Ahh, you have reminded me of another quirk with the previous edition of RA1210. It had Tolerable as defined by the unhelpful deaths per 1000 population at risk per year and Tolerable in the sense of accepting the level of risk of doing something for the operational benefit doing it brings. E.g. it's tolerable to practice IMC flying by having one of the pilots external vision obscured as you gain the benefit of being able to fly on instruments in actual IMC. The DHs still understand what is tolerable in that sense, what they don't have to do is produce some dubious maths to meet an arbitrary limit that doesn't really tell you anything.

namely it can only be regarded as a risk to life if a death has already occurred
Not so, and if that's the impression I gave then I apologise, there are plenty of risks to life that haven't caused a death. Additionally the MAA Hazard Risk Matrix includes minor and major injury so you can have risk to life that you don't think will ever cause a death.

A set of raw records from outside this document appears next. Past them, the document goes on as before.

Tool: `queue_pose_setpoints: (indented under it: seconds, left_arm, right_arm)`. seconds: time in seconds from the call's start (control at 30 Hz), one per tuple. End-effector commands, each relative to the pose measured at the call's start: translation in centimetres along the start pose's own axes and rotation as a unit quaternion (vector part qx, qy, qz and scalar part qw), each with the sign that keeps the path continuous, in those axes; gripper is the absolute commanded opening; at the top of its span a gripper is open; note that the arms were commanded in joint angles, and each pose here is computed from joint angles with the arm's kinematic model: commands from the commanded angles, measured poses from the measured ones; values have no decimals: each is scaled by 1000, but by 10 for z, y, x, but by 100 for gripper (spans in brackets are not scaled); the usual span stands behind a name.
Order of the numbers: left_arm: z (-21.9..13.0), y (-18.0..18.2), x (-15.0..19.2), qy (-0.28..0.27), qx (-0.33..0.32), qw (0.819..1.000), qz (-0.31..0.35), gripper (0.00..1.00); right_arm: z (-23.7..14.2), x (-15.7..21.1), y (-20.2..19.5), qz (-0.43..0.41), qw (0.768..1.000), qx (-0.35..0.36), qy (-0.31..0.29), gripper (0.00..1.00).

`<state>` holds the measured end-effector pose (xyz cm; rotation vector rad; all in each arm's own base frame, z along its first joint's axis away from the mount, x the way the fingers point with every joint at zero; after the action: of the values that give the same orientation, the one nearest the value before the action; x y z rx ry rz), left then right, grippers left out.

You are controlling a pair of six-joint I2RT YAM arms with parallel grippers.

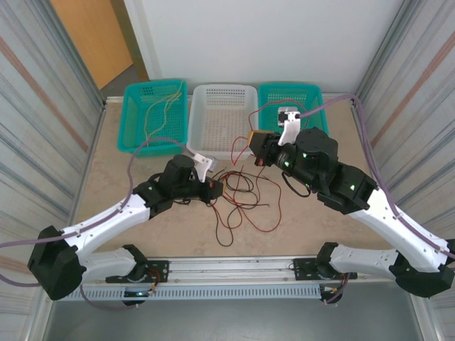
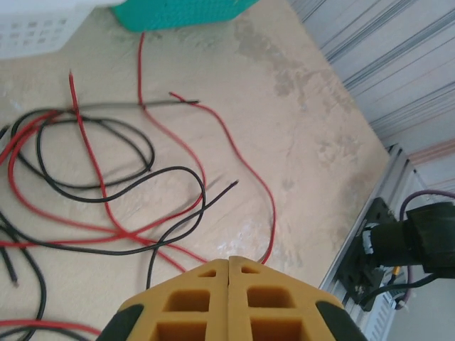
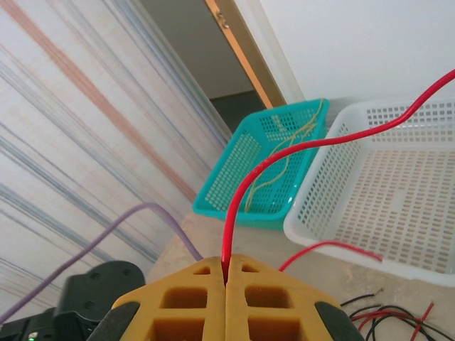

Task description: Untangle the cables

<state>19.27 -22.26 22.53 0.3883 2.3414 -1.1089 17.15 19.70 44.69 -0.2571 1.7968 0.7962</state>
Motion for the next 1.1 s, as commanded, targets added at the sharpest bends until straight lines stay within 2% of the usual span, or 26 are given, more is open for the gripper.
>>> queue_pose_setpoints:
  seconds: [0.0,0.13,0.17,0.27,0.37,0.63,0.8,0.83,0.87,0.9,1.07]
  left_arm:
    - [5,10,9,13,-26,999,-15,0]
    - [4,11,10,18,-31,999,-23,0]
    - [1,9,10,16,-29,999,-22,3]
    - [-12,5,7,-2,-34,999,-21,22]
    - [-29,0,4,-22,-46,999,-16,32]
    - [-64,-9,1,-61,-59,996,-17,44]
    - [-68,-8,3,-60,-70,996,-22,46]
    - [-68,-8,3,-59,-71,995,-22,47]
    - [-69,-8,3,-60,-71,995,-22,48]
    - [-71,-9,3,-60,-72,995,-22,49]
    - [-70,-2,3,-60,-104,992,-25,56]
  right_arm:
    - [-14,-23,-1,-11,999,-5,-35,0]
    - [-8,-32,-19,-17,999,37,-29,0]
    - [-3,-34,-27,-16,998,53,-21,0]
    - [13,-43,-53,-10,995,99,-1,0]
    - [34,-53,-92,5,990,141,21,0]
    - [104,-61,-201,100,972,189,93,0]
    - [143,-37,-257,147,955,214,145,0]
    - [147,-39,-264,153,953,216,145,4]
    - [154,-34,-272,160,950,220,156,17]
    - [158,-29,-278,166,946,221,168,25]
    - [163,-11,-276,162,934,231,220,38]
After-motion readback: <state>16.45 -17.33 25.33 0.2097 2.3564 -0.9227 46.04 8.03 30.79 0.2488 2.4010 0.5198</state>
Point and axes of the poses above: each hand's point on the last joint's axis, 136 mm out from that joint toward the fingers, its own z axis out along the fingers, its own y axis along the line the jaws close on, x = y × z, the point moved 8 cm from there along -z, back along the fingers, and after that the axes turned 9 degrees about -z, right-handed, at the moved point
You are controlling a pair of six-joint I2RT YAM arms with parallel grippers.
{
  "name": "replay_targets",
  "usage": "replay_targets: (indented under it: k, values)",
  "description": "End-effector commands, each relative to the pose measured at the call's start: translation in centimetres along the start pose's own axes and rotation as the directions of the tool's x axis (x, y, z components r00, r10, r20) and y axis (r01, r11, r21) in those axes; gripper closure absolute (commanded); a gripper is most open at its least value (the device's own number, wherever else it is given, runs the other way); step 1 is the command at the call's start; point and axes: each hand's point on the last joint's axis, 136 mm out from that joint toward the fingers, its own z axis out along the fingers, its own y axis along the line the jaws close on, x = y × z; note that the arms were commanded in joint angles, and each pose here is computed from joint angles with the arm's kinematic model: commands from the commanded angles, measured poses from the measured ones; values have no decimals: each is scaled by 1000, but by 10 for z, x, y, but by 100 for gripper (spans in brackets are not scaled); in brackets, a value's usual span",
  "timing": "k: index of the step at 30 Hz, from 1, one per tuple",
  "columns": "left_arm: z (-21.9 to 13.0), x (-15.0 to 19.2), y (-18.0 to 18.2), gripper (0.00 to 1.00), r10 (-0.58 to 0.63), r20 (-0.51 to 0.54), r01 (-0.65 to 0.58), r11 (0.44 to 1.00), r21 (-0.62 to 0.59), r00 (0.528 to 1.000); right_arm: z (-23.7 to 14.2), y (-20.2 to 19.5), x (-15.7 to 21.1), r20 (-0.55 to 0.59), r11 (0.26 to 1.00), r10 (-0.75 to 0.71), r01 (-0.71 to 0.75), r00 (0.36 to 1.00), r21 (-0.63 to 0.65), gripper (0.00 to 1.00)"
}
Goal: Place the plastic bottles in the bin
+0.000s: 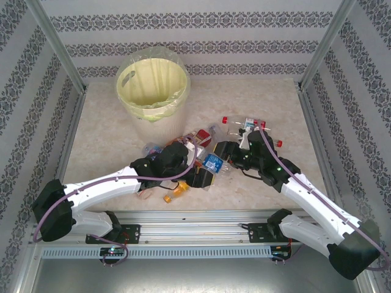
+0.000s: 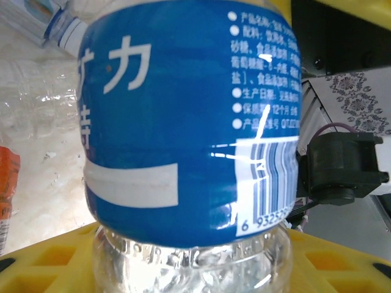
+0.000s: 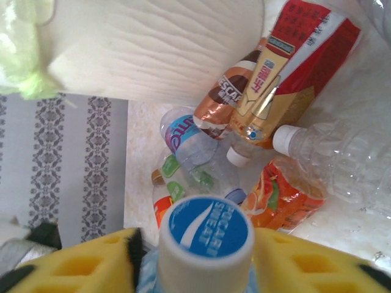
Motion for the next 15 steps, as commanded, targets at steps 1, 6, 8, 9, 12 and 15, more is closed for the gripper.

For the larger platforms (Chinook, Merlin and Puma) the fitment of fully integrated TCAS II systems is being considered.
In that case I'd assume the additional features of TCAS II weren't considered advantages for a support helicopter as they typically operate below the level where RAs are suppressed. But that's supposition on my part.

(1) The risks of collision and wire strike were the No.1 and No.2 Air Safety risk according to the Cdr JHC (ODH).
You'd need to look at the detail behind the headline titles to determine what that meant though. I.e. Wire Strike was likely to be concerned with horizontally strung power and telephone lines. MAC was probably concerned with hitting other aircraft in flight. The actual risk experienced fell under CFIT, and without knowing what the detail behind that was you can't jump to your next point.

(2) The risks, at the time of the accident, were neither tolerable nor ALARP.
That's not a fact, that's your opinion until it's tested in court. Just because an accident happens doesn't mean the risk wasn't ALARP, it's As Low As Reasonable Practicable, not As Low As Possible.